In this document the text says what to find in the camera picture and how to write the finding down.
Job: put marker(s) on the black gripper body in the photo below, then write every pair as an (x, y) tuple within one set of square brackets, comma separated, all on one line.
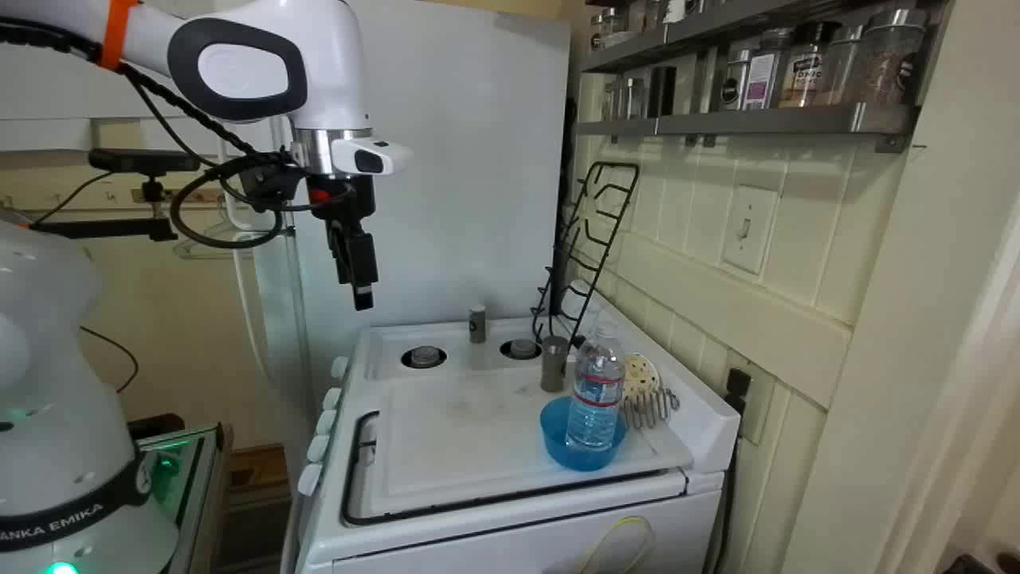
[(343, 208)]

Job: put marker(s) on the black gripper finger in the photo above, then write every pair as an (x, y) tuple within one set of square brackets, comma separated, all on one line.
[(364, 288)]

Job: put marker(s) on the spice bottle with white cap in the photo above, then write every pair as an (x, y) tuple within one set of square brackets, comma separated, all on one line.
[(477, 327)]

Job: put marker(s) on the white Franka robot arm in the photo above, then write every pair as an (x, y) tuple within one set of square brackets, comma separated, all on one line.
[(318, 63)]

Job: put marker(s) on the clear plastic water bottle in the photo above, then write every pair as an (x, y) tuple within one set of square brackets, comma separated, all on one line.
[(593, 388)]

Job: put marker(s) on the small glass spice jar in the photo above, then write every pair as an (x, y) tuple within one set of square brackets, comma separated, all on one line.
[(730, 83), (634, 92)]

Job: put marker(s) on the dark spice jar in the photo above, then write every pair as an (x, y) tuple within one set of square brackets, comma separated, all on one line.
[(660, 92)]

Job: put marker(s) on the spice jar with pink label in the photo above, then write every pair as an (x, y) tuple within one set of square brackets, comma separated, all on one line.
[(760, 79)]

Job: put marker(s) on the glass spice jar brown contents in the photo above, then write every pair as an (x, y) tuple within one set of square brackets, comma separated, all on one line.
[(810, 68)]

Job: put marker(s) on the round stove burner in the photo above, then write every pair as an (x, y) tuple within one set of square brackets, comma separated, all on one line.
[(423, 357), (520, 348)]

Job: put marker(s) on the large white panel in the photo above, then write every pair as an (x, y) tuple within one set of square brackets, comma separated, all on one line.
[(478, 160)]

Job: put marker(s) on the white cutting board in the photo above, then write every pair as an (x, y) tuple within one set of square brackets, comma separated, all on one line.
[(466, 434)]

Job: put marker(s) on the blue plastic bowl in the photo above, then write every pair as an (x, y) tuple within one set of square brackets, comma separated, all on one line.
[(559, 440)]

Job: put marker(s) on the robot control box green light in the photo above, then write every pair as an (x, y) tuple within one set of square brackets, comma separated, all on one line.
[(175, 478)]

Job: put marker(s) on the white stove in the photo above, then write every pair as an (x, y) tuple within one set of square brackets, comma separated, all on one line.
[(478, 529)]

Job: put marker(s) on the beige dotted round sponge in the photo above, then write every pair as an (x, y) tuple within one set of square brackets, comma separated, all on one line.
[(640, 373)]

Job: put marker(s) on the large clear glass jar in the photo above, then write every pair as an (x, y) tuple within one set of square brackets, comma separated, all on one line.
[(890, 59)]

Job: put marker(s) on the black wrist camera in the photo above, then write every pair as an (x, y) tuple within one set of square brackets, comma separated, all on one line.
[(267, 184)]

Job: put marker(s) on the black camera on stand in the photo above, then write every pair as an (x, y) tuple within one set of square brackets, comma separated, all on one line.
[(143, 160)]

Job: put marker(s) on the grey wall shelf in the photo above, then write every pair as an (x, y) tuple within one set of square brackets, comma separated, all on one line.
[(688, 32), (742, 122)]

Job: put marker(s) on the white light switch plate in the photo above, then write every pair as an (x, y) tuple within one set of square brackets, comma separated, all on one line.
[(749, 227)]

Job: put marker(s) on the white wall outlet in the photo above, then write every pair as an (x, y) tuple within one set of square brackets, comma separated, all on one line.
[(760, 410)]

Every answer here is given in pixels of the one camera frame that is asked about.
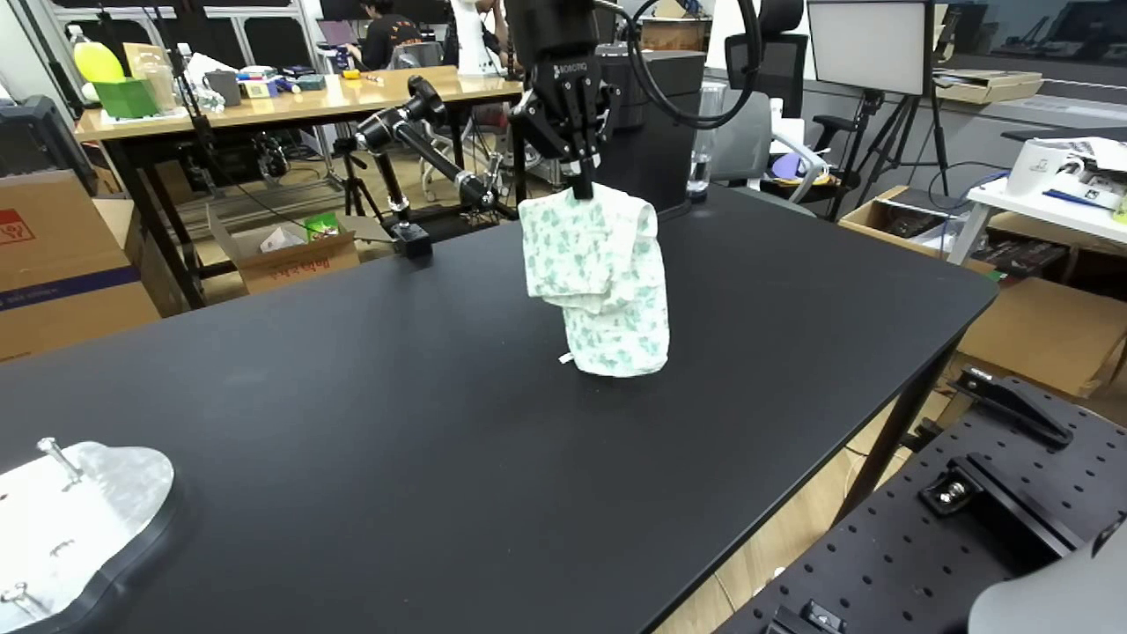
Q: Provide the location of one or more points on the clear plate with metal pegs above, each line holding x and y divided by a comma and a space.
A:
71, 531

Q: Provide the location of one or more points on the white printer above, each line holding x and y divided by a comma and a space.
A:
1074, 170

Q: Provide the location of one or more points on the low cardboard tray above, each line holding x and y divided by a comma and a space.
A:
904, 222

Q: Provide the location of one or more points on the large cardboard box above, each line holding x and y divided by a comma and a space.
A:
63, 268

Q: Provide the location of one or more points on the white screen on tripod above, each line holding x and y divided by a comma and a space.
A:
866, 46

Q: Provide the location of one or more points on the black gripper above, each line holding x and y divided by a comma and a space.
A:
553, 37

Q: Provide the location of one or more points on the yellow round object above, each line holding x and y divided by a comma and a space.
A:
96, 62

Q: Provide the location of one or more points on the white cloth with green pattern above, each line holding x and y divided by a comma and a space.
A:
600, 282

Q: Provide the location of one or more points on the grey office chair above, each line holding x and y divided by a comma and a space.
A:
752, 143

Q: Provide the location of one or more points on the seated person in background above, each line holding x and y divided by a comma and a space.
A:
385, 34

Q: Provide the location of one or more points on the white rounded housing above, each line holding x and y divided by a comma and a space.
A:
1057, 587

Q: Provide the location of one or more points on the clear glass cup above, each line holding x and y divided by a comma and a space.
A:
698, 177

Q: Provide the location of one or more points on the black bracket with silver screws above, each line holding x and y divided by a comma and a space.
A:
955, 492

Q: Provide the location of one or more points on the black perforated breadboard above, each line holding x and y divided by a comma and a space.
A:
892, 552

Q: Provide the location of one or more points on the large black appliance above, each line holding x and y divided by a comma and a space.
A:
652, 128

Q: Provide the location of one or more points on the black table clamp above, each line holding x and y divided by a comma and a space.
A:
408, 239

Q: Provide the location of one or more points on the flat cardboard box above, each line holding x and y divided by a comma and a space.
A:
1045, 337

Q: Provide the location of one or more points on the black lever clamp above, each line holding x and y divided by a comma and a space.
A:
1008, 405

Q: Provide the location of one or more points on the wooden desk with black legs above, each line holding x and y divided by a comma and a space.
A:
305, 101

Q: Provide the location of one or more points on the green box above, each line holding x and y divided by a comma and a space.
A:
124, 101

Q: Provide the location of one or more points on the white desk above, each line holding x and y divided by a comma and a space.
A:
1045, 217

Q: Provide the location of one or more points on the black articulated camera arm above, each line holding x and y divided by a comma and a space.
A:
408, 124

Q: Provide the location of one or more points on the open cardboard box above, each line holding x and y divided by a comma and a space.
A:
294, 257

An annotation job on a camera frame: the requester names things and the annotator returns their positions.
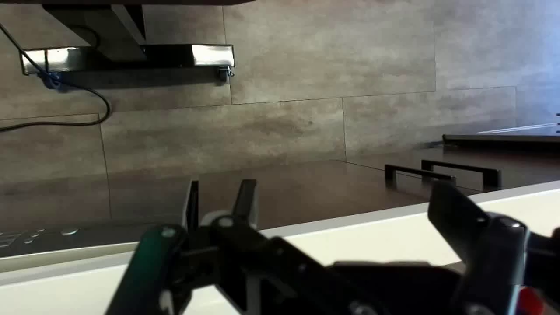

Exercise ->
Every line from the one with "the white desk" through the end of the records above belongs in the answer, copied exactly; no picture does.

Answer space ->
Q: Provide the location of one or more points on the white desk above, each line holding x and y divided by a comma and a space.
A:
1045, 217

Q: Provide the location of one or more points on the black articulated camera arm above, each line holding x and y divided by a comma and a space.
A:
408, 124

Q: Provide the location of one or more points on the open cardboard box above, each line holding x and y divided by a comma and a space.
A:
294, 257

An annotation job on a camera frame: the requester names things and the annotator returns their positions.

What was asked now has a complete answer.